-- Instructions to follow --
Please reproduce the entries below exactly, starting at the first line and ending with the line that holds "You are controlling".

-- Given data --
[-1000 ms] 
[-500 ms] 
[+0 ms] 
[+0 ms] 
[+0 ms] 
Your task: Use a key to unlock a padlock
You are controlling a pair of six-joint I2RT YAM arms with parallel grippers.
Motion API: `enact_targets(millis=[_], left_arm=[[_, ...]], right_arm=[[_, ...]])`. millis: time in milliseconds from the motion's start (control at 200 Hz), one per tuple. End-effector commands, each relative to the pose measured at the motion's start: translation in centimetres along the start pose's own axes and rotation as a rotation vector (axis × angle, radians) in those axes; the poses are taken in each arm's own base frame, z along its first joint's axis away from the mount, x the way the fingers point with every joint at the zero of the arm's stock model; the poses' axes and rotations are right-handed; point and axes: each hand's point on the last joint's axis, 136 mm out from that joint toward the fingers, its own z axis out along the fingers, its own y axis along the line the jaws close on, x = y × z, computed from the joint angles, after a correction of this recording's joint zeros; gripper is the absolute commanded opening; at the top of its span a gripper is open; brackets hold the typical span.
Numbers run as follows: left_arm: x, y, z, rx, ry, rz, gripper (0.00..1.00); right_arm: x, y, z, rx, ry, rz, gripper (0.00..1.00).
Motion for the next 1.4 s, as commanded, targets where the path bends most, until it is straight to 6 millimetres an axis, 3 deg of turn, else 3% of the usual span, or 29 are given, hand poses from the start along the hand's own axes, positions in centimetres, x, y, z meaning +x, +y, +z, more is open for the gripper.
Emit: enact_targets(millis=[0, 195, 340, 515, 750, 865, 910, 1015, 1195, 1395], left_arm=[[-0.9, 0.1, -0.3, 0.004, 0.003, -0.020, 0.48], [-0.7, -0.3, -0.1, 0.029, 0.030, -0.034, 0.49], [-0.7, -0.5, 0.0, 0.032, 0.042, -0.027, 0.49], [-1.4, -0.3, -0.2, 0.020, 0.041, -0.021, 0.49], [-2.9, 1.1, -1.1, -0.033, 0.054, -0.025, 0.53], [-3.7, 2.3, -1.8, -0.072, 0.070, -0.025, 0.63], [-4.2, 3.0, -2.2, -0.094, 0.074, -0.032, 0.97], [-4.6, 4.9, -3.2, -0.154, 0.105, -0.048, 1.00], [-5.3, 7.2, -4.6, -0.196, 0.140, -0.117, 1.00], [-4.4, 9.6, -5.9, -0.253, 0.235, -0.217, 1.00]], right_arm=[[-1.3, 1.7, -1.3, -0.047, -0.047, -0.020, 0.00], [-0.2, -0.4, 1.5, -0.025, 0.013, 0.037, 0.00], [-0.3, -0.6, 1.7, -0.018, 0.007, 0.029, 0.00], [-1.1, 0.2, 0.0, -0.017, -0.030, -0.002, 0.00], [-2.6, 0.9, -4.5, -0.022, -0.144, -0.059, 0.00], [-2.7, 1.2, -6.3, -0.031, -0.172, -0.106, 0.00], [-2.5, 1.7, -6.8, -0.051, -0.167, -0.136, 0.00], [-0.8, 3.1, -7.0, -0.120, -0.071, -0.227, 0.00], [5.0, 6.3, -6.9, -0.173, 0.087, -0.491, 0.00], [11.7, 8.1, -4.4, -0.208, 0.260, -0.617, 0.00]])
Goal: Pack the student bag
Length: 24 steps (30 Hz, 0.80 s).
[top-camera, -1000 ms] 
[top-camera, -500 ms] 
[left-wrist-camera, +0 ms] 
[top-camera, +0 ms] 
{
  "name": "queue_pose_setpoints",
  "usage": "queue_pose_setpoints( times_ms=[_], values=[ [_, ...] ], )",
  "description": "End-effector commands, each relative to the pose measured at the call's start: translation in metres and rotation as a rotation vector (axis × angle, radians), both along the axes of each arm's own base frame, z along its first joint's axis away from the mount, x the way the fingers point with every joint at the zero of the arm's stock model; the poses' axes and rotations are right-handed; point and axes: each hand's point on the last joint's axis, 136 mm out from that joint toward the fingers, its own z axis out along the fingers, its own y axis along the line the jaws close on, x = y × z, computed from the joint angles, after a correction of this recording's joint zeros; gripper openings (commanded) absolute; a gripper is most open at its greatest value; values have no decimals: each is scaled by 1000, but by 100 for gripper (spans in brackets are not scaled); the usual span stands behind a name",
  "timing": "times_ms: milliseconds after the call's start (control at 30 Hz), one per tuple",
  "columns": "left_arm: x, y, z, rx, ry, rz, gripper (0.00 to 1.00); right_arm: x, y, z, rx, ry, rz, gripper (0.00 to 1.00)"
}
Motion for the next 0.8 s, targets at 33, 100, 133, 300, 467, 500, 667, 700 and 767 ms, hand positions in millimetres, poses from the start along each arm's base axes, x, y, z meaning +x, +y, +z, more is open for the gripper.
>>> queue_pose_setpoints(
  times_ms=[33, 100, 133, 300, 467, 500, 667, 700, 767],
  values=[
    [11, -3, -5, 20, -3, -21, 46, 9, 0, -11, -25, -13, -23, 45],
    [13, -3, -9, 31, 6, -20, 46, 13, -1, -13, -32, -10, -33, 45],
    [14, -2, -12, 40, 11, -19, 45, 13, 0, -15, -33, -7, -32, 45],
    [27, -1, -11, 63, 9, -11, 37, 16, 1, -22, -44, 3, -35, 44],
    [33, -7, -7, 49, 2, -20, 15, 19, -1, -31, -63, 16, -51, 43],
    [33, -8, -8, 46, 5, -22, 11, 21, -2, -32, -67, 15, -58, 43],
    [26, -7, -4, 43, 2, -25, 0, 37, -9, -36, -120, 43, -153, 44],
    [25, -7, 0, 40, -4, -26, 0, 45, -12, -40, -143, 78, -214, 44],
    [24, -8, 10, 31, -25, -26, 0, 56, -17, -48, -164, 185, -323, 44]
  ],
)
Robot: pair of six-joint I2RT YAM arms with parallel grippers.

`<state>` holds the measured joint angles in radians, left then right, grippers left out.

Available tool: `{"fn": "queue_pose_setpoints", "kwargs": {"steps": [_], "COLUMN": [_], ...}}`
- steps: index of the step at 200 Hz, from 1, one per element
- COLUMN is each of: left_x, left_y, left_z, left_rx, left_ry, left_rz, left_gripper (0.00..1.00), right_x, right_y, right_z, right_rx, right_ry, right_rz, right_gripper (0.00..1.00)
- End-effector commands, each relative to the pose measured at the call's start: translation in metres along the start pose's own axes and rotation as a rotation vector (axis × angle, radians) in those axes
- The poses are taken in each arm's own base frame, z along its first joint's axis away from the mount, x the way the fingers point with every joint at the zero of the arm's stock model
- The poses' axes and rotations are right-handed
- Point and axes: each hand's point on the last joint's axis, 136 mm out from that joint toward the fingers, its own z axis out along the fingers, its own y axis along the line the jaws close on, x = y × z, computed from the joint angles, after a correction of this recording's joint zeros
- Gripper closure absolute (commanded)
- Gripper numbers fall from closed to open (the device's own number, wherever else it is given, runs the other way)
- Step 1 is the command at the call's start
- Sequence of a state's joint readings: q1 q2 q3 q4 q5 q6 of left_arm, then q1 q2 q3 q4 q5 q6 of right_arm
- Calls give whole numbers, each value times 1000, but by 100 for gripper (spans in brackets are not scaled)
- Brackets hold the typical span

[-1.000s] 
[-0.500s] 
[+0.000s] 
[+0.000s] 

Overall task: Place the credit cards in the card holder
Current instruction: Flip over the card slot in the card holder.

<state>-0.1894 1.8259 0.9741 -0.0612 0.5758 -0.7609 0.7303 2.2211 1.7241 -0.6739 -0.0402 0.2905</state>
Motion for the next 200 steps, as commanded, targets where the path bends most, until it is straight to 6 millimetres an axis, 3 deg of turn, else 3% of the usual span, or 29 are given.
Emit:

-- Solution to this exercise --
[-1000 ms] 
[-500 ms] 
[+0 ms] 
[+0 ms] 
[+0 ms] 
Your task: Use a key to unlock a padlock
You are controlling a pair of six-joint I2RT YAM arms with parallel grippers.

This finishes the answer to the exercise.